FF: In addition to providing a place for like-minded people to get together to discuss politics, how else can community organizations like Drinking Liberally make an impact in our local area?
DL: They can make a difference in any number of ways, whether they do nothing more than draw needed attention to a particular problem, or they work to collect enough signatures to put an initiative on the ballot. The Fayetteville Independent Business Alliance is working to encourage people to shop locally.

In an effort to keep things simple and informal, I haven’t tried to engage the local chapter in any community project. I think we do a good job of providing a nice, no-pressure, entry-level way of connecting with others, and we leave the option of using those connections to you.
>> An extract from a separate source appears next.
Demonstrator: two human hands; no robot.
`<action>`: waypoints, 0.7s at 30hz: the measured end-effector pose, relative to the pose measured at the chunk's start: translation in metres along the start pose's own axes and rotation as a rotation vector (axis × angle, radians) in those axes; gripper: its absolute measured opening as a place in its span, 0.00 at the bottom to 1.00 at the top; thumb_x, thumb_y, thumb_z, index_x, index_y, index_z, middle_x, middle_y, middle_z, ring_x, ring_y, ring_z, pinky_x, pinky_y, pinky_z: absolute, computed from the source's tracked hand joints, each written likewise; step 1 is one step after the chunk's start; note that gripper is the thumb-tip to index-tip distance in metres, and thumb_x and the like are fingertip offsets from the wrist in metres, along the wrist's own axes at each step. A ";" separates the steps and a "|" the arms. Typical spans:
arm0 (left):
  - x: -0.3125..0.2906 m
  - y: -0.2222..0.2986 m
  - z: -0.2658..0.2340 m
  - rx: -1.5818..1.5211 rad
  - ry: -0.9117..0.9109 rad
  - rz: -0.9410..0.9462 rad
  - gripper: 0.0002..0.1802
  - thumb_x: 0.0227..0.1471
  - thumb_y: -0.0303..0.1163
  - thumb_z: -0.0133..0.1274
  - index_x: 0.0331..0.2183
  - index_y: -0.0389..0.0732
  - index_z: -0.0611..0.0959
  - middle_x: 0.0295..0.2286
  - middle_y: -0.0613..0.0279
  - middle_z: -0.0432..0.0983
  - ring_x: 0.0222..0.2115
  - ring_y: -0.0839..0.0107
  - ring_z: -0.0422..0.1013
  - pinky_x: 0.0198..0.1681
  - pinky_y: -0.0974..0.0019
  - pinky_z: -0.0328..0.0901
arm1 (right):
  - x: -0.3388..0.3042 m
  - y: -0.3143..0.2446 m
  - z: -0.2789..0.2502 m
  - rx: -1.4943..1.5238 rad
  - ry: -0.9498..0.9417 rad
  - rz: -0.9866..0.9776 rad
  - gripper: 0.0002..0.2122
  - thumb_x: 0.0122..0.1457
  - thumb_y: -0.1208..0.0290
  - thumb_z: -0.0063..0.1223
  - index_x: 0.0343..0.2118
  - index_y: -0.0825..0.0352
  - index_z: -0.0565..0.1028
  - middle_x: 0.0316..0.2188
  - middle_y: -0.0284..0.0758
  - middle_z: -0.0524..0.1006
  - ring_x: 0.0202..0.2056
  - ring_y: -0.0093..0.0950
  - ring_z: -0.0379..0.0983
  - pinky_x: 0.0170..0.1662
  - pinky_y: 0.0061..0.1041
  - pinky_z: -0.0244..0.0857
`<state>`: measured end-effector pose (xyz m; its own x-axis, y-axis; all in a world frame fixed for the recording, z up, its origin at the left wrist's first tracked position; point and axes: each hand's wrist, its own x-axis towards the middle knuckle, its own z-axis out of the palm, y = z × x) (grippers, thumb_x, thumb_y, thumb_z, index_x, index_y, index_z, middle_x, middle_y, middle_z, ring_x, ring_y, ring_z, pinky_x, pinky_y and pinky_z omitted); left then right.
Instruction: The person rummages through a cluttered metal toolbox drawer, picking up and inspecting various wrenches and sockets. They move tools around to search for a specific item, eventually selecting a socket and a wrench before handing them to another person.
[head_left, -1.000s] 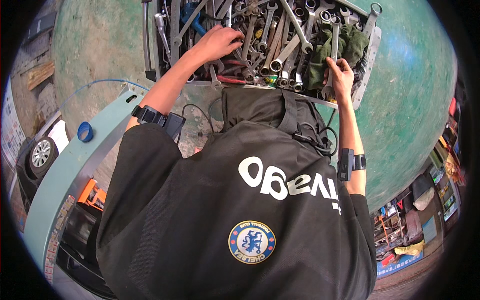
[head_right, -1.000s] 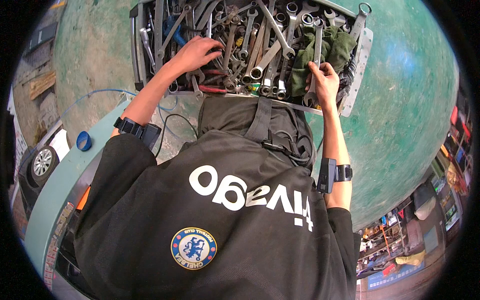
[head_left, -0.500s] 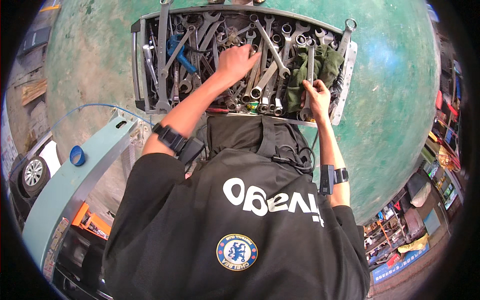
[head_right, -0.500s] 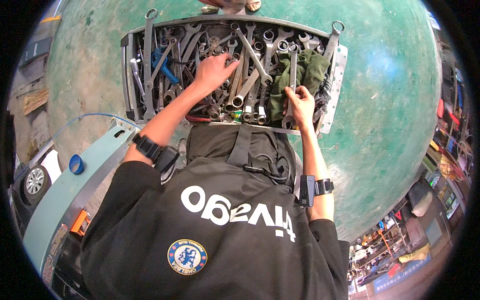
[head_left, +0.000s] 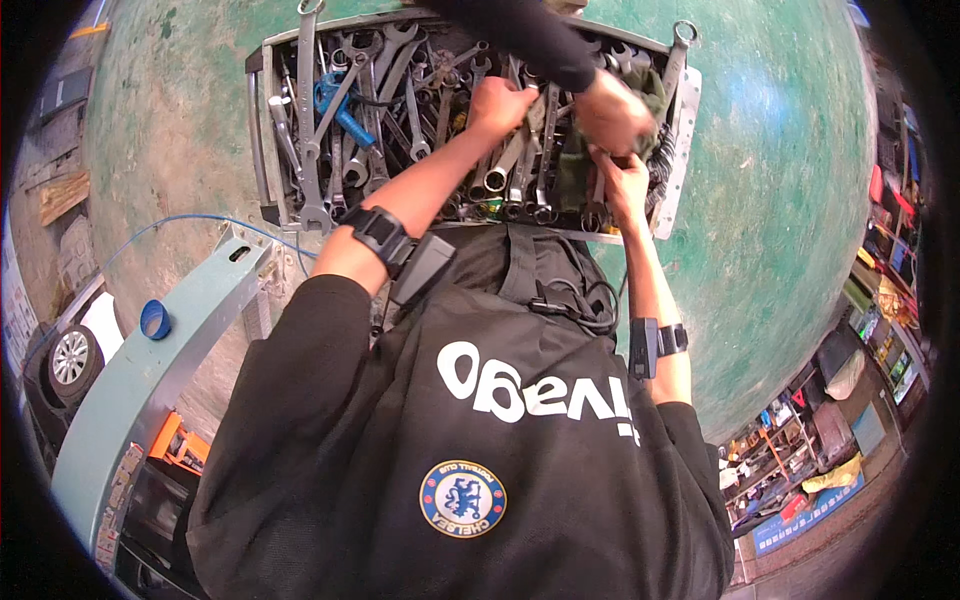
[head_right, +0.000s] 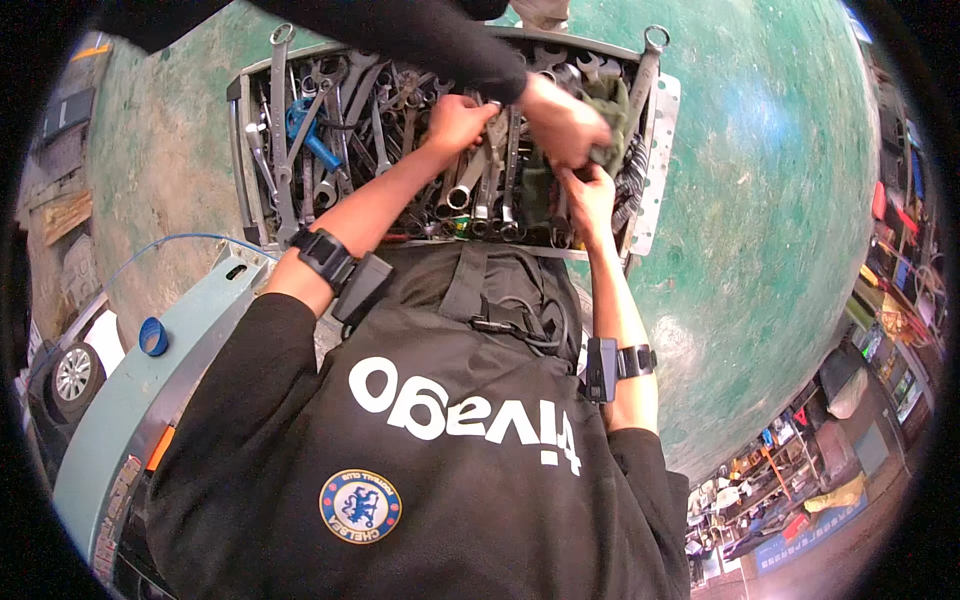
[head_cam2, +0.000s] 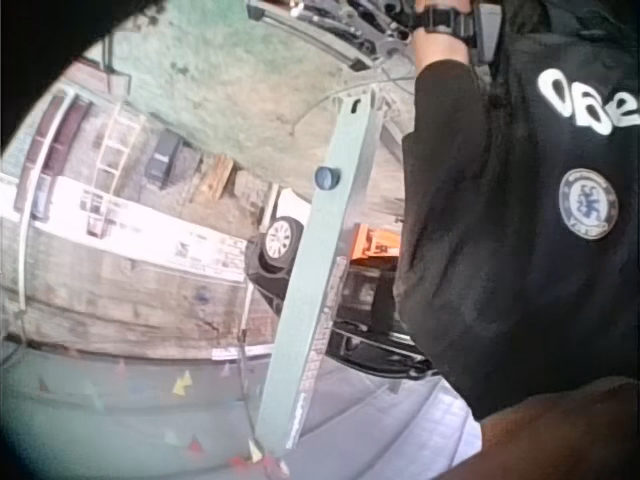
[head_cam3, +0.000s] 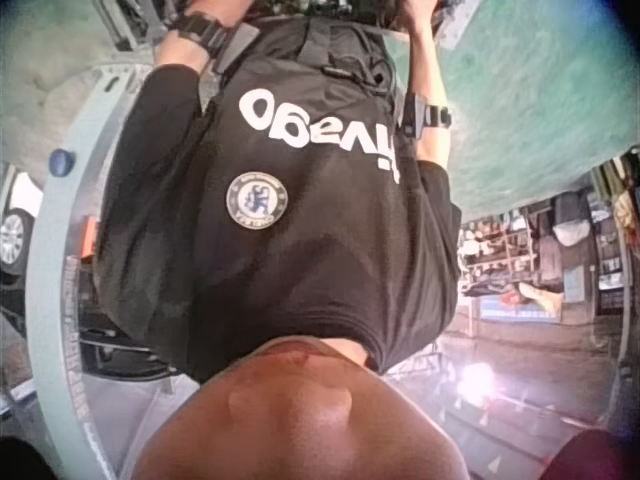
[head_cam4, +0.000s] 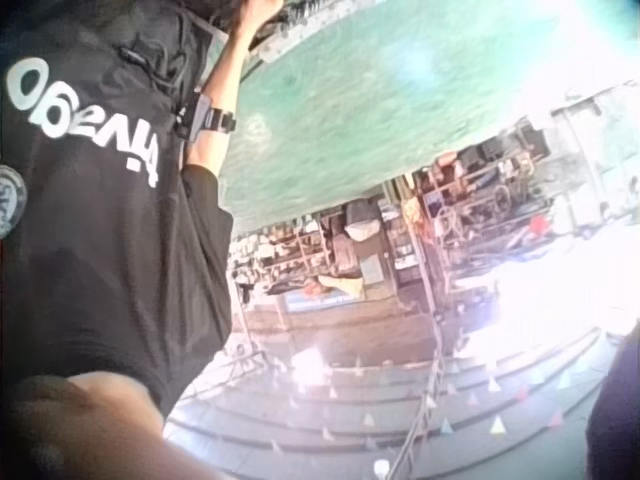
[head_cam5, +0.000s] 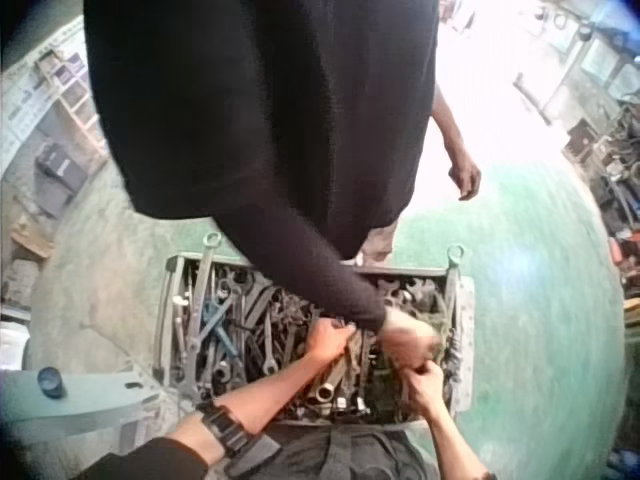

I’ve used the group as a networking opportunity, and I’ve received a few opportunities as a result.

FF: Tell us a little bit about Living Liberally. How can local business owners get involved, ie the Liberal Card, etc.?
DL: Living Liberally serves as the parent organization to seven groups: Drinking Liberally, Laughing Liberally, Screening Liberally, Reading Liberally, Eating Liberally, and (most recently) Crafting Liberally and Shooting Liberally. Living Liberally’s goal is to promote progressive politics through these social networks. (You can learn more at livingliberally.org.)

Living Liberally first offered The Liberal Card last year. Cardholders receive discounts and special offers through participating partners. No local businesses currently participate, but if any would like to do so, they can contact me at fayetteville (at) drinkingliberally (dot) org, and I can put them in touch with the right people.

Our next regularly-scheduled meeting will be Tuesday, January 27th. We’ll be giving 21st Amendment a try, so feel free to drop by.